How do I run `pgsc_calc` on larger datasets and more powerful computers?#

If you want to calculate many polygenic scores for a very large dataset (e.g. UK BioBank) you will likely need to adjust the pipeline settings. You might have access to a powerful workstation, a University cluster, or some cloud compute resources. This section will show how to set up pgsc_calc to submit work to these types of systems by creating and editing nextflow .config files.

Warning

--max_cpus and --max_memory don’t increase the amount of resources for each process. These parameters cap the maximum amount of resources a process can use. You need to edit configuration files to increase process resources, as described below.

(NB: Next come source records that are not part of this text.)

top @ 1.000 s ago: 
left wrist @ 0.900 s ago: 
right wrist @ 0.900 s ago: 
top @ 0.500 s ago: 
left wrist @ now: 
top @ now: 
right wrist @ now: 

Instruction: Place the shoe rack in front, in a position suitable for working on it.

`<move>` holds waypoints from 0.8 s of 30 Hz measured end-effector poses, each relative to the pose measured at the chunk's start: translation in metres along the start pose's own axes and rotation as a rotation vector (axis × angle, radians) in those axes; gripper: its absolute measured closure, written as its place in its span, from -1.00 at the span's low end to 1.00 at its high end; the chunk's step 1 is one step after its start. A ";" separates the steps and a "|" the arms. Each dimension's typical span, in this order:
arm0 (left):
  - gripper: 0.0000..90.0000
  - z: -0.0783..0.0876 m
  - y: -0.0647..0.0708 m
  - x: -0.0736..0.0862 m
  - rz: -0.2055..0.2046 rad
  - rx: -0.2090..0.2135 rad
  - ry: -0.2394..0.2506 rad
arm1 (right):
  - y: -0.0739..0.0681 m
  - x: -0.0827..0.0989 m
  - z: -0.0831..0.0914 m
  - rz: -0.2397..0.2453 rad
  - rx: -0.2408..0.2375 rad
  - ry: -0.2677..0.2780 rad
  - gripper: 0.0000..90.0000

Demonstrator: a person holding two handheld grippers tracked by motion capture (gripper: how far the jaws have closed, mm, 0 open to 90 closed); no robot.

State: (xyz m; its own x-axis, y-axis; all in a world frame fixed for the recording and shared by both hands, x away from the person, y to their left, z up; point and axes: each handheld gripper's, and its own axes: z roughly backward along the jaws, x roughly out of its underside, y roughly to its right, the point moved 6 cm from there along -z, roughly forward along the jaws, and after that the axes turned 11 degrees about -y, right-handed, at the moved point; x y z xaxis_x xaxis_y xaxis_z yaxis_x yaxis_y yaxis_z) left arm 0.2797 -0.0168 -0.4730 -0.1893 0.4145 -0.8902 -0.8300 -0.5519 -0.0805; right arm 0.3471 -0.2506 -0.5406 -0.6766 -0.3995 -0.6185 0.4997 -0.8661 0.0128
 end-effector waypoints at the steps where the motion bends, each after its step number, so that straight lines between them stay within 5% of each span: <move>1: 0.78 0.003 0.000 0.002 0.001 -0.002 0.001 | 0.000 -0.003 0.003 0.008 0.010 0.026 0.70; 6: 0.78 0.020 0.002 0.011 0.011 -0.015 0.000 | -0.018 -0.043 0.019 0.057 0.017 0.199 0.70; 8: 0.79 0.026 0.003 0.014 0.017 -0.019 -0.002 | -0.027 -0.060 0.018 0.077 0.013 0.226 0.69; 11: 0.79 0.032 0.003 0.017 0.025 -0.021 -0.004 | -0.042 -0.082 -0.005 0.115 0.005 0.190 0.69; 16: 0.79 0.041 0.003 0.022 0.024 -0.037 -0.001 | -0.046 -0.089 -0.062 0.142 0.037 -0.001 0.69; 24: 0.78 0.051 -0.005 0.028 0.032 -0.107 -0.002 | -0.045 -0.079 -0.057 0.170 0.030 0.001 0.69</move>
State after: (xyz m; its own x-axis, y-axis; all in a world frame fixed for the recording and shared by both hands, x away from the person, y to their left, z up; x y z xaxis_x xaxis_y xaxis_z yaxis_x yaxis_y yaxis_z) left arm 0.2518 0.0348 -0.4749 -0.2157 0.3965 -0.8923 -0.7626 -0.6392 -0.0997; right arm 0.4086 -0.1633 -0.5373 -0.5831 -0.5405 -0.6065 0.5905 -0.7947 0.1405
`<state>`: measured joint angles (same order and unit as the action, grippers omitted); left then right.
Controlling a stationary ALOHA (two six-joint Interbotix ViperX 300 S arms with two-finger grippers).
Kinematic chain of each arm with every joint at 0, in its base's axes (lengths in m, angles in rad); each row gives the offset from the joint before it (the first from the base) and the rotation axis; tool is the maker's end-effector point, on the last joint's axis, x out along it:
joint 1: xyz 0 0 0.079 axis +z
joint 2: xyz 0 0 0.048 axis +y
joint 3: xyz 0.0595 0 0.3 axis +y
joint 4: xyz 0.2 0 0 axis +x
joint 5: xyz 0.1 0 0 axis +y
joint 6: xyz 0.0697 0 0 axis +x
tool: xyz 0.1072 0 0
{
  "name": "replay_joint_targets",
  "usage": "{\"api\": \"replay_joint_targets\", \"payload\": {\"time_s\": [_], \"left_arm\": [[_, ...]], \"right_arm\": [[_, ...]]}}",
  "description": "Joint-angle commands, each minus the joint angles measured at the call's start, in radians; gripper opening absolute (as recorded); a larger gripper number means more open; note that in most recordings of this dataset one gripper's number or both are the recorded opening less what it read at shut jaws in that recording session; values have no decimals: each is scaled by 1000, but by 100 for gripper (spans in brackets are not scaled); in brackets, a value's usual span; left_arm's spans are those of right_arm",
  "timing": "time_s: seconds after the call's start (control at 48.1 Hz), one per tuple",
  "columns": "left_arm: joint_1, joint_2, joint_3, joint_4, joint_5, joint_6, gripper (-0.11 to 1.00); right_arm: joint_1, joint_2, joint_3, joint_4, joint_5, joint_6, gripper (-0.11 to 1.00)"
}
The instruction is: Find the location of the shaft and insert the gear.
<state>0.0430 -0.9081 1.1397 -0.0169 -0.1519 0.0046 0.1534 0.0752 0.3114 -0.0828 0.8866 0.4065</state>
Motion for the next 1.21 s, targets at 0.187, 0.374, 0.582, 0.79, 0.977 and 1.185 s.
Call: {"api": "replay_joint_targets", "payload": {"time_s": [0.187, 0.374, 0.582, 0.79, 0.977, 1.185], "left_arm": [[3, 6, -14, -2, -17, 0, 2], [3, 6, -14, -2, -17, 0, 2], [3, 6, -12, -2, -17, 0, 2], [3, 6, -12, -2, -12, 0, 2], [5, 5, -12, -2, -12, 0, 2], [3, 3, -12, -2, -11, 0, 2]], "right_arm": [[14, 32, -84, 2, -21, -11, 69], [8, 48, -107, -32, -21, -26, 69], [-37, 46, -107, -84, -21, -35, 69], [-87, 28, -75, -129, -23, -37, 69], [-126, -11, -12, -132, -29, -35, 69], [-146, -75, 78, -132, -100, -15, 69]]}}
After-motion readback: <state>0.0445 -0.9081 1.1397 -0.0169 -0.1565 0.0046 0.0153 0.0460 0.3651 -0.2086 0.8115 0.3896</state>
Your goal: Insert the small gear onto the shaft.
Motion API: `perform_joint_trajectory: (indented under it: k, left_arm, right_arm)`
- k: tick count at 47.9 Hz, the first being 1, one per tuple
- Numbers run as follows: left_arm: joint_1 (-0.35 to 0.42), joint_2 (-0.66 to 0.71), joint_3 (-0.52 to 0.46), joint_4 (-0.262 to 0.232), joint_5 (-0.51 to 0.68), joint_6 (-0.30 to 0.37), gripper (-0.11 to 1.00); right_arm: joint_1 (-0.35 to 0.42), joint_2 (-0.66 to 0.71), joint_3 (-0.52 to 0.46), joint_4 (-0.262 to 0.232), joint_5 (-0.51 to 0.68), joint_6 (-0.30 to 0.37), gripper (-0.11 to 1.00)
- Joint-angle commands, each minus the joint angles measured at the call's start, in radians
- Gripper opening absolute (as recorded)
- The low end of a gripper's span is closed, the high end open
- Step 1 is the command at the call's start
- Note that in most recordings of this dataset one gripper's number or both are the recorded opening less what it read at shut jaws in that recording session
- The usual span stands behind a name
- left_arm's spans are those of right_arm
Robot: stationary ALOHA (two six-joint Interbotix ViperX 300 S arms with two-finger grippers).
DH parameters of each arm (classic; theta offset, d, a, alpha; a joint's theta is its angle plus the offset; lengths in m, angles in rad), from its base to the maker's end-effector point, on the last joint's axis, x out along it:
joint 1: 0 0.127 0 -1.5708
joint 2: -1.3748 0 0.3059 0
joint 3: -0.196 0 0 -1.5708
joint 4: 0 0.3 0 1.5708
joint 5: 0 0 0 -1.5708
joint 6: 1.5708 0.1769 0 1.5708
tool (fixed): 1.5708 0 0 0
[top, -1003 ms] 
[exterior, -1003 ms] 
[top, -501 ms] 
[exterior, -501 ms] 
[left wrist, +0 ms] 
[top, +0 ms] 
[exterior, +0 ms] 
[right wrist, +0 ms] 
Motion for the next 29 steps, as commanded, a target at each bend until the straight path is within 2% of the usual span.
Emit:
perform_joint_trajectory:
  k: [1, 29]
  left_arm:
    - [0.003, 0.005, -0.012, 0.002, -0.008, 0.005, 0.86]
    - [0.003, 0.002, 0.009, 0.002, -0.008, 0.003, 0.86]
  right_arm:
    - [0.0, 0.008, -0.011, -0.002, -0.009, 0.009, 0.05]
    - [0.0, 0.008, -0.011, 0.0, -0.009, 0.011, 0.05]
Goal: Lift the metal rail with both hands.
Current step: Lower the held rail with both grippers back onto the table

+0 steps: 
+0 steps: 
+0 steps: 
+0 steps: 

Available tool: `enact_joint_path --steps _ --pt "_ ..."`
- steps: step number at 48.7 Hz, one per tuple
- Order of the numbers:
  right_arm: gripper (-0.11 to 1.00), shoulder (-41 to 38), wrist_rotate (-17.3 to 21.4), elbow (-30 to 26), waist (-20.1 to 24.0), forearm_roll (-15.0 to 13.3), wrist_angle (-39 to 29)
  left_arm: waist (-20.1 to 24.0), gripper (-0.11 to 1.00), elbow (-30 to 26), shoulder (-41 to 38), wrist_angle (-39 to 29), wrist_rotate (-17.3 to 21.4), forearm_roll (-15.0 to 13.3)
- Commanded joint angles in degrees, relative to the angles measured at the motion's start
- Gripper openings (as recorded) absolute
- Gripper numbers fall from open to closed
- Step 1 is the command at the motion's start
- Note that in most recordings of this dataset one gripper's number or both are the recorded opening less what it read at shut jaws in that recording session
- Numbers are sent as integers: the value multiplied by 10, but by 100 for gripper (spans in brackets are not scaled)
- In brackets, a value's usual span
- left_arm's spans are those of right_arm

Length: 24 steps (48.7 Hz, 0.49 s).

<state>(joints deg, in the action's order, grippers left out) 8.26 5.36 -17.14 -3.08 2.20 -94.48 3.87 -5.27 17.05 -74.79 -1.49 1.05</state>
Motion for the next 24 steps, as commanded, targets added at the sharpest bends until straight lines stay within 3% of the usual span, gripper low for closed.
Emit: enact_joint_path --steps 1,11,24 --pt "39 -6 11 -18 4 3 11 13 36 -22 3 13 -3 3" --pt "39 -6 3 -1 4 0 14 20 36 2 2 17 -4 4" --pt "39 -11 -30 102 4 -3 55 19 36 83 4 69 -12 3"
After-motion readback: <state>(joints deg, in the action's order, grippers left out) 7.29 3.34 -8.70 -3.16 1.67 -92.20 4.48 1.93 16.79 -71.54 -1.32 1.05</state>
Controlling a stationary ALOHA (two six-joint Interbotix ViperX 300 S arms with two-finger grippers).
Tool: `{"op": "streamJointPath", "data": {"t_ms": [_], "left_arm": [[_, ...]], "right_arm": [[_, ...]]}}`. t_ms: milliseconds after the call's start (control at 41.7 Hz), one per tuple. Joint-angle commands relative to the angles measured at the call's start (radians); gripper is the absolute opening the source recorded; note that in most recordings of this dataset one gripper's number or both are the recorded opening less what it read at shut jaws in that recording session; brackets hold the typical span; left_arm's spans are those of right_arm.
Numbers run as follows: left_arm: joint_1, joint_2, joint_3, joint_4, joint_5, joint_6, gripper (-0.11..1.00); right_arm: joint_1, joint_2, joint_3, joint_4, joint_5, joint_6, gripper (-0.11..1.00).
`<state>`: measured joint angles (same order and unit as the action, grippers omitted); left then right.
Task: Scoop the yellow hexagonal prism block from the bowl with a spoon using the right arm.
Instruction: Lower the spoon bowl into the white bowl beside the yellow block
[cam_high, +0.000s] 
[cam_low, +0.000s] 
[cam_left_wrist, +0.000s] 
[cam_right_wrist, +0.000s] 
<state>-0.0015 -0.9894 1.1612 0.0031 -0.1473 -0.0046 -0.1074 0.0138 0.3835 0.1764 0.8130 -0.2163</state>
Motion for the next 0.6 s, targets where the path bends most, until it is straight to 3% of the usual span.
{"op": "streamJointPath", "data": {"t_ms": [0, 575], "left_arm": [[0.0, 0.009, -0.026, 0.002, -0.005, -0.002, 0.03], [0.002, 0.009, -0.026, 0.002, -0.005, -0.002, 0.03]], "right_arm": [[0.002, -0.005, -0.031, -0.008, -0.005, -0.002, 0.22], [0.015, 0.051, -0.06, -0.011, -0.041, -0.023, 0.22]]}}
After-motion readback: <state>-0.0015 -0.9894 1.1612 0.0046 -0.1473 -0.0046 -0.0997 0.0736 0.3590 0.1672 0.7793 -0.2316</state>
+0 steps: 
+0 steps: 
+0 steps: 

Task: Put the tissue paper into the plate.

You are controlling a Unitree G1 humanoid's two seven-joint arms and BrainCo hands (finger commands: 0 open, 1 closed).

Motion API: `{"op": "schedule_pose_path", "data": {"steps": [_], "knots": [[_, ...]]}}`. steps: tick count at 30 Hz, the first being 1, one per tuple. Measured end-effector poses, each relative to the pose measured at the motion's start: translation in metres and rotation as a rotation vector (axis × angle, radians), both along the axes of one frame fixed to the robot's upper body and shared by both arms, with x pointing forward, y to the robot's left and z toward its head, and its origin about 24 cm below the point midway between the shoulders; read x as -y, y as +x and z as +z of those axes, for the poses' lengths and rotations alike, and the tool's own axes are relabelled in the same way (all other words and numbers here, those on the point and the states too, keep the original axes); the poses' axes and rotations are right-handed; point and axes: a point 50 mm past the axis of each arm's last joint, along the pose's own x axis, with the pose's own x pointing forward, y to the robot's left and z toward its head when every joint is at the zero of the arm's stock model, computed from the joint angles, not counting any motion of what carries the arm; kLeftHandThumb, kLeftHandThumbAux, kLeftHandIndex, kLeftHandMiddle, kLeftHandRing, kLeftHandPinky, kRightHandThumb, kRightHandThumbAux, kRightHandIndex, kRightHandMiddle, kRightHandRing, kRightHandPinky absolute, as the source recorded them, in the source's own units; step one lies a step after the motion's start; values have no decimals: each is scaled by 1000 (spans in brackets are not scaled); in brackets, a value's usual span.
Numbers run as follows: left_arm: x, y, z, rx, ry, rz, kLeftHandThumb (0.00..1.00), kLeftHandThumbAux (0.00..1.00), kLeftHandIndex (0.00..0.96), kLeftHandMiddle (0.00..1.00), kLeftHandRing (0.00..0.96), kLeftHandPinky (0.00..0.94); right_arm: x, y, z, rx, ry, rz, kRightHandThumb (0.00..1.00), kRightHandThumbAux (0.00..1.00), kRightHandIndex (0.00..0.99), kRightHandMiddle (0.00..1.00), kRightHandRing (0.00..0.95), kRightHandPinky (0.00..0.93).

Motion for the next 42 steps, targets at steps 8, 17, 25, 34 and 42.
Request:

Configuring `pgsc_calc` to use more resources locally#

If you have a powerful computer available locally, you can configure the amount of resources that each job in the workflow uses.

process {
    executor = 'local'

    withLabel:process_low {
        cpus   = 2
        memory = 8.GB
        time   = 1.h
    }
    withLabel:process_medium {
        cpus   = 8
        memory = 64.GB
        time   = 4.h
    }
    withName: PLINK2_SCORE {
        maxForks = 4
    }
}

You should change cpus, memory, and time to match the amount of resources you have available. The values provided are a sensible starting point for very large datasets. Assuming the configuration file you set up is saved as my_custom.config in your current working directory, you’re ready to run pgsc_calc:

$ nextflow run pgscatalog/pgsc_calc \
    -profile <docker/singularity/conda> \
    --input samplesheet.csv \
    --pgs_id PGS001229 \
    -c my_custom.config

High performance computing cluster#

If you have access to a HPC cluster, you’ll need to configure your cluster’s unique parameters to set correct queues, user accounts, and resource limits.

Note

Your institution may already have a nextflow profile with existing cluster settings that can be adapted instead of setting up a custom config using -c

Warning

You’ll probably want to use -profile singularity on a HPC. The pipeline requires Singularity v3.7 minimum.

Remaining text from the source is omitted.